— YOUR OBJECTIVE —
Copy every line from the records below that carries the word "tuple".
━━ EXERCISE INPUT
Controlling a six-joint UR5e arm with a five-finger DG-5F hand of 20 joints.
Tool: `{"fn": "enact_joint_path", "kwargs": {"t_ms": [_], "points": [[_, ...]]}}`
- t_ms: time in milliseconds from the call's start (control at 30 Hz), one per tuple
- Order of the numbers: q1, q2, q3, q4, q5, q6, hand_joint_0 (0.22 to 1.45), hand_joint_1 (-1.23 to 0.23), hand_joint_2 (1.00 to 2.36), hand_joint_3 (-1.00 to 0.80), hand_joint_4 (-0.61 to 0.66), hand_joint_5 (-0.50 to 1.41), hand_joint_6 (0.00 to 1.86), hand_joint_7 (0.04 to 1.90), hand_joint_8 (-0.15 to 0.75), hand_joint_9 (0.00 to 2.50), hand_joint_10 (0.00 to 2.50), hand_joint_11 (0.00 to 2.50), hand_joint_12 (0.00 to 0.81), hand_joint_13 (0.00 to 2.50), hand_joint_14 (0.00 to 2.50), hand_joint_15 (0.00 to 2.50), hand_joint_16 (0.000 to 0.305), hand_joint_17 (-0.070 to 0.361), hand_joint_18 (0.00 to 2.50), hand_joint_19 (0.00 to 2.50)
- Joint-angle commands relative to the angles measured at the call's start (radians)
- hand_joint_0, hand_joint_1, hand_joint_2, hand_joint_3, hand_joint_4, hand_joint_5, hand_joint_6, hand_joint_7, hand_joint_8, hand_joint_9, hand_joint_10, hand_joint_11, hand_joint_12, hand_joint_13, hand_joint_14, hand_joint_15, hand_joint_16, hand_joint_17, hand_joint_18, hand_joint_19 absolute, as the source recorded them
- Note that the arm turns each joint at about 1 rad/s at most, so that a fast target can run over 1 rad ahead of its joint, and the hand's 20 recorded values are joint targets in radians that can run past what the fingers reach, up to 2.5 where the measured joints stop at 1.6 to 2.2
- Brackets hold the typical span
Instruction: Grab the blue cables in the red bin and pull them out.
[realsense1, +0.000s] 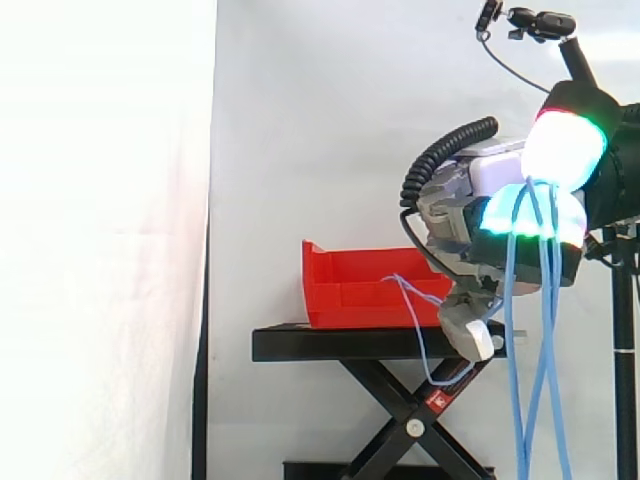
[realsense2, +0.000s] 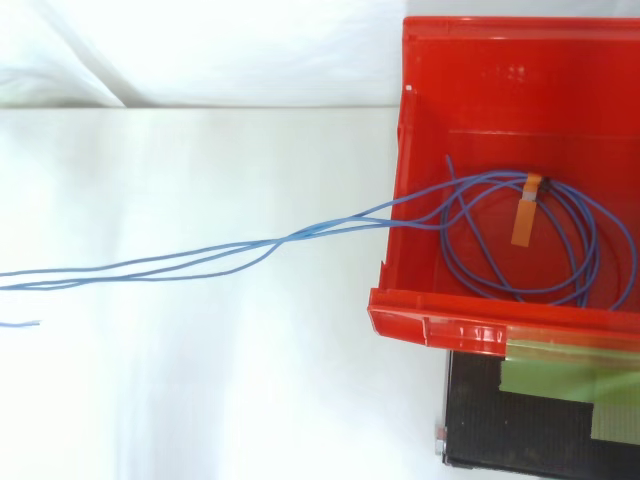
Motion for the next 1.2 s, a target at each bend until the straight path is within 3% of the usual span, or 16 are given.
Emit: {"fn": "enact_joint_path", "kwargs": {"t_ms": [0,700,1167], "points": [[0.0,0.0,0.0,0.0,0.0,-0.002,0.82,-0.72,1.0,-1.0,0.13,0.77,0.65,0.68,0.301,0.8,1.0,1.29,0.326,1.09,1.19,1.15,0.035,0.079,0.62,0.84],[0.0,-0.001,0.0,0.0,0.0,-0.002,0.79,-0.69,1.0,-1.0,0.15,0.78,0.66,0.68,0.295,0.85,0.97,1.32,0.326,1.1,1.16,1.15,0.036,0.081,0.62,0.84],[-0.002,0.0,0.0,0.0,0.0,-0.002,0.93,-0.87,1.0,-1.0,0.15,0.71,0.84,0.61,0.283,0.9,0.97,1.36,0.308,1.15,1.08,1.21,0.034,0.077,0.65,0.83]]}}
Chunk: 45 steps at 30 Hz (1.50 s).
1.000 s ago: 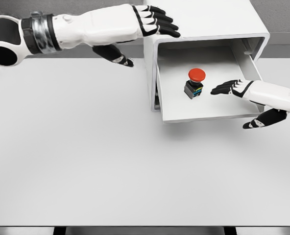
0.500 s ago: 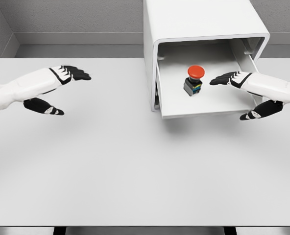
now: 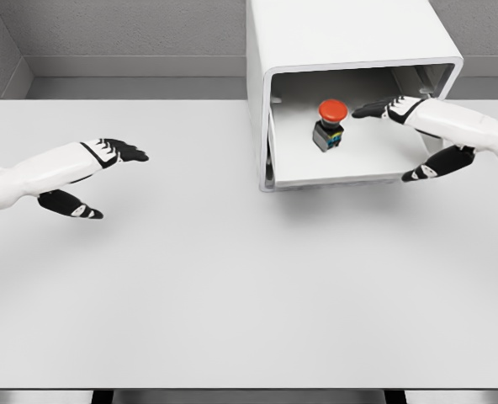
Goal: Slide open multi-storey tabletop storage cabinets and put open load switch and slide close multi-storey tabletop storage cabinets
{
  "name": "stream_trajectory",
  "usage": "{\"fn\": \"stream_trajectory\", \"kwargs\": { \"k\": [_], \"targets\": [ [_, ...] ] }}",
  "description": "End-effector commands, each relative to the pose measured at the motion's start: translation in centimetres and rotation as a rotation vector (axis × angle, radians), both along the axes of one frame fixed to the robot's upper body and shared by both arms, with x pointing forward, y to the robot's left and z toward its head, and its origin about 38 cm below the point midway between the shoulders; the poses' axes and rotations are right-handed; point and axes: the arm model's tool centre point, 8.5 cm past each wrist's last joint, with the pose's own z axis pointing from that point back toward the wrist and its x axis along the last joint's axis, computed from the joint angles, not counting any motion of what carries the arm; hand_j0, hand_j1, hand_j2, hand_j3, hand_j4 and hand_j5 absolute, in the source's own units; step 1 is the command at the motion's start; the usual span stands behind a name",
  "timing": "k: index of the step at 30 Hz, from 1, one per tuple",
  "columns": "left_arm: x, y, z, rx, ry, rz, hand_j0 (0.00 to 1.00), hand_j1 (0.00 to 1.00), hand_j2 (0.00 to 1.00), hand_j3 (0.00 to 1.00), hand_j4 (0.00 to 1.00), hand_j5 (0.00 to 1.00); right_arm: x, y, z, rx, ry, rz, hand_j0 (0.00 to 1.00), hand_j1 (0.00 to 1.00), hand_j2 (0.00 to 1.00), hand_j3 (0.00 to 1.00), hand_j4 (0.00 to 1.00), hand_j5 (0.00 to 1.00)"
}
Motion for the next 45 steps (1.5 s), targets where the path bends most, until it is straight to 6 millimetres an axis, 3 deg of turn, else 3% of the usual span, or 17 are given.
{"fn": "stream_trajectory", "kwargs": {
  "k": [1, 22, 27, 32, 38, 41, 45],
  "targets": [
    [0.1, 0.4, -0.1, -0.001, 0.004, 0.013, 1.0, 1.0, 1.0, 1.0, 1.0, 1.0, 0.8, 0.2, -0.7, 0.016, 0.014, -0.013, 1.0, 1.0, 1.0, 1.0, 1.0, 1.0],
    [0.2, 0.1, -1.2, -0.01, 0.024, 0.02, 1.0, 1.0, 1.0, 1.0, 1.0, 1.0, 3.2, 0.2, -0.9, 0.033, 0.014, -0.056, 1.0, 1.0, 1.0, 1.0, 1.0, 1.0],
    [0.2, 0.1, -1.3, -0.013, 0.025, 0.019, 1.0, 1.0, 1.0, 1.0, 1.0, 1.0, 2.9, 0.1, -0.8, 0.019, 0.012, -0.05, 1.0, 1.0, 1.0, 1.0, 1.0, 1.0],
    [0.2, 0.0, -1.3, -0.013, 0.024, 0.016, 1.0, 1.0, 1.0, 1.0, 1.0, 1.0, 0.9, -0.4, 0.9, -0.005, -0.013, -0.018, 1.0, 1.0, 1.0, 1.0, 1.0, 1.0],
    [0.2, -0.1, -1.3, -0.014, 0.024, 0.015, 1.0, 1.0, 1.0, 1.0, 1.0, 1.0, -4.3, -0.2, 4.0, -0.072, -0.054, 0.078, 1.0, 1.0, 1.0, 1.0, 1.0, 1.0],
    [0.2, -0.1, -1.3, -0.014, 0.024, 0.015, 1.0, 1.0, 1.0, 1.0, 1.0, 1.0, -4.6, 0.2, 3.6, -0.077, -0.045, 0.092, 1.0, 1.0, 1.0, 1.0, 1.0, 1.0],
    [0.1, 0.0, -1.5, -0.014, 0.03, 0.015, 1.0, 1.0, 1.0, 1.0, 1.0, 1.0, -5.3, -0.8, 2.7, -0.111, -0.012, 0.079, 1.0, 1.0, 1.0, 1.0, 1.0, 1.0]
  ]
}}
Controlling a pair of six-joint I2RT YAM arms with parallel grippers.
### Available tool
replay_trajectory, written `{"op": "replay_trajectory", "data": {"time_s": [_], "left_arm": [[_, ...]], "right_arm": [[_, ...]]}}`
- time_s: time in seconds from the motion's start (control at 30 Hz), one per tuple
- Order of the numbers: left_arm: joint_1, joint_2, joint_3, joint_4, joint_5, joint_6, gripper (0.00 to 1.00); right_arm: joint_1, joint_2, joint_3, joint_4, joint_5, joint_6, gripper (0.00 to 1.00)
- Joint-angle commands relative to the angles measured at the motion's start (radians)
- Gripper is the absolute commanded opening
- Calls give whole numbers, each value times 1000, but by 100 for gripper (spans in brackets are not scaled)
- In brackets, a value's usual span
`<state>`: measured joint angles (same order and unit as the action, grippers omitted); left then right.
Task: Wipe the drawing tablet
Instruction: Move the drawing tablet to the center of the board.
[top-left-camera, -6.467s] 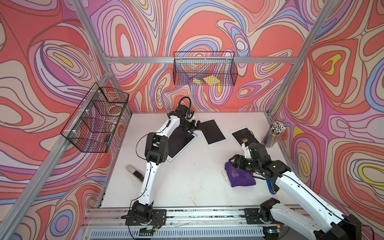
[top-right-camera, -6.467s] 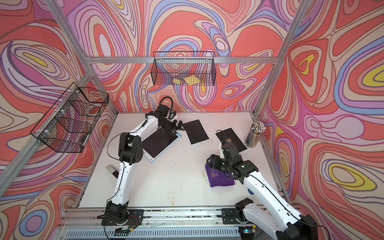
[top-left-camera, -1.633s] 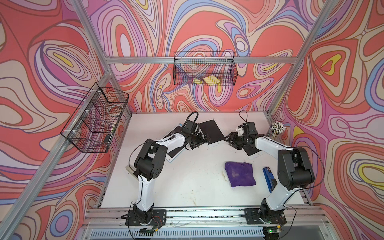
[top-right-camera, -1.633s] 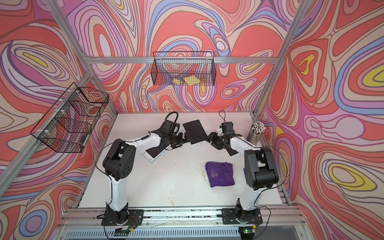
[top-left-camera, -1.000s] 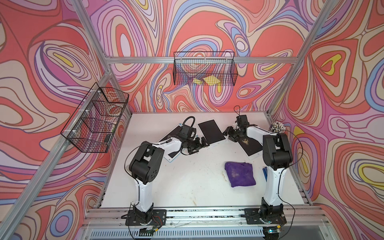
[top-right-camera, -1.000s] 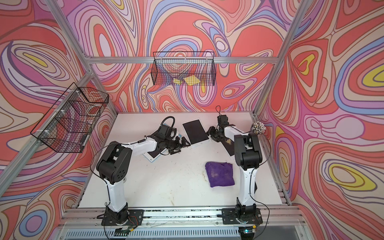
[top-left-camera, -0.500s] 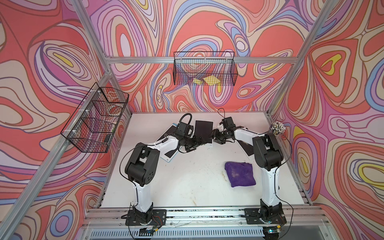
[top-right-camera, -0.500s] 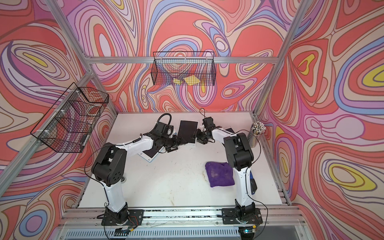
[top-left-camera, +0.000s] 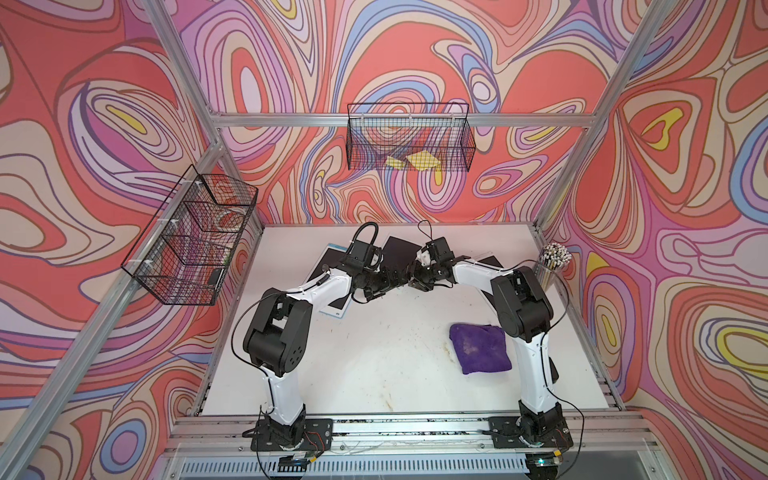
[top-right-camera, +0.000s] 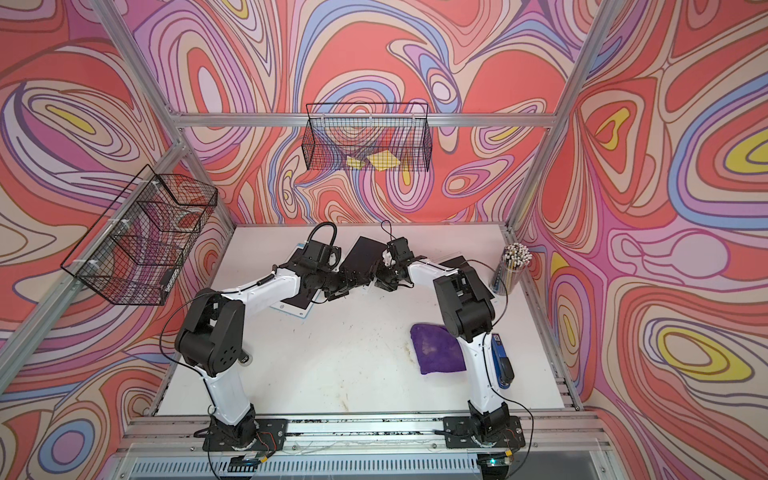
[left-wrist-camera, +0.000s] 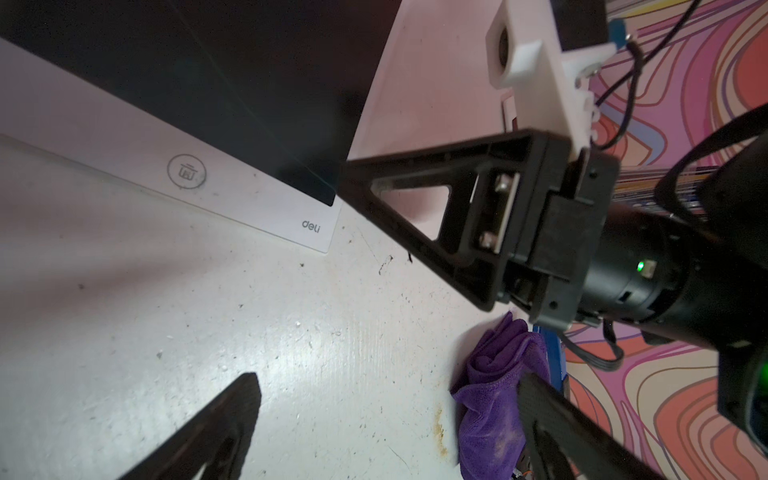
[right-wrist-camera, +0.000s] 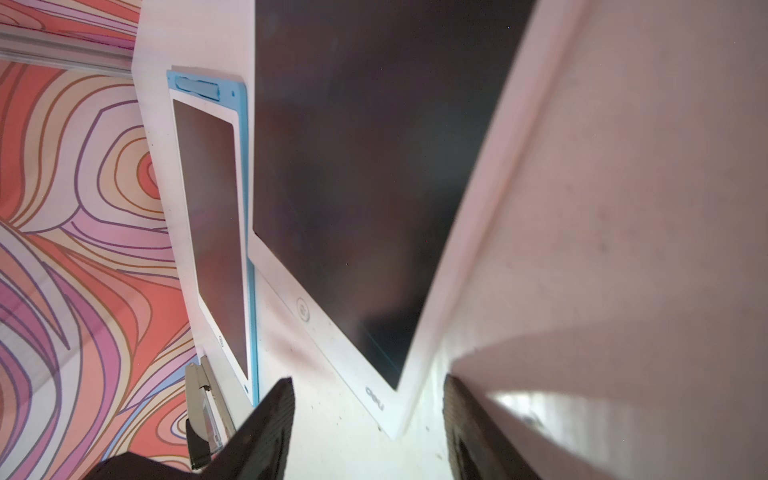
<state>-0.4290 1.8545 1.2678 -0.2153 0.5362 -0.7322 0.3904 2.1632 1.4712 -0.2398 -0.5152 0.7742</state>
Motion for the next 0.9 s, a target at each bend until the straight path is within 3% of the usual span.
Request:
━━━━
— RESULT OF THE TASK —
- t_ms: time in milliseconds from the call's start (control at 30 Hz), one per tuple
  "timing": "k: index of the step at 30 Hz, from 1, one per tuple",
- time_s: time in seconds from the motion's start (control at 30 Hz), one per tuple

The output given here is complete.